Outbreak of legionellosis in Bovenkarspel, the Netherlands

The Bovenkarspel legionellosis outbreak (Legionellaramp; Legionella disaster) began on 25 February 1999 in Bovenkarspel, the Netherlands, and was one of the largest outbreaks of legionellosis in history. With at least 32 dead and 206 severe infections, it was the deadliest legionellosis outbreak since the original 1976 outbreak in Philadelphia, United States.

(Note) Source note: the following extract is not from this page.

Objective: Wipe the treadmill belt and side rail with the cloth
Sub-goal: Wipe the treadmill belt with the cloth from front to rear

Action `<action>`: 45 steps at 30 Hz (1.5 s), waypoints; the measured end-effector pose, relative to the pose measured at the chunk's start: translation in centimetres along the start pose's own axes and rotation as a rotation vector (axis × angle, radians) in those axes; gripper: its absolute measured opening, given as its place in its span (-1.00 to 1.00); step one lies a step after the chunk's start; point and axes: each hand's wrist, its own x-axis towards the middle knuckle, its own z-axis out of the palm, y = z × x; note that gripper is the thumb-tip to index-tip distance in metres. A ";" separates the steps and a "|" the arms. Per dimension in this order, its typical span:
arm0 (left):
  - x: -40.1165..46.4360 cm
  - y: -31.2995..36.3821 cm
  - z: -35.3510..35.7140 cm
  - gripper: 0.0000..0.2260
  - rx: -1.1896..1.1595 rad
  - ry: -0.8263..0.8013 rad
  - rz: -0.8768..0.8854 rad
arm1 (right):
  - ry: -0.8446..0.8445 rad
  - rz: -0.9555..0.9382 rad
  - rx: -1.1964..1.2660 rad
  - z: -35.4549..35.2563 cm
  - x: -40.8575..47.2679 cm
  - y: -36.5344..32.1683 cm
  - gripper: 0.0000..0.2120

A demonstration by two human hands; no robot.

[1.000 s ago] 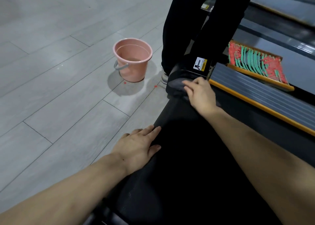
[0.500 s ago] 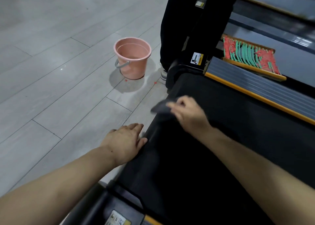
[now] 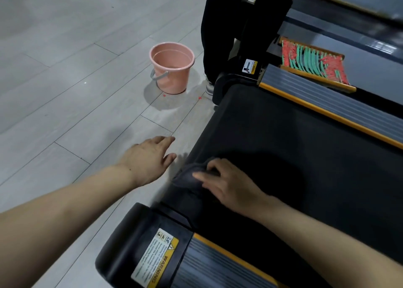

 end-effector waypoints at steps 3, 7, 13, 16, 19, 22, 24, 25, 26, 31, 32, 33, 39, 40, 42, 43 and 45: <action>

Between 19 and 28 February 1999, the Westfriese Flora took place in Bovenkarspel, one of the largest indoor flower exhibitions in the world (later the Holland Flowers Festival). A vendor had several recreational hot tubs on display, with one of them filled from a long-inactive fire hose and heated to 37 degrees Celsius (98.6 degrees Fahrenheit). In the water that had previously stagnated inside the hose, a very aggressive type of Legionella pneumophila bacterium had developed. Although the Dutch Health Council had recommended treating whirlpool water with chlorine since 1986, this was not done with the affected hot tub, allowing the bacteria to spread. In 2001, the Regulation on Legionella Prevention in Drinking Water and Warm Tap Water came into effect to prevent further legionellosis outbreaks.

In October 2000, a memorial to the victims of the outbreak was unveiled in Bovenkarspel.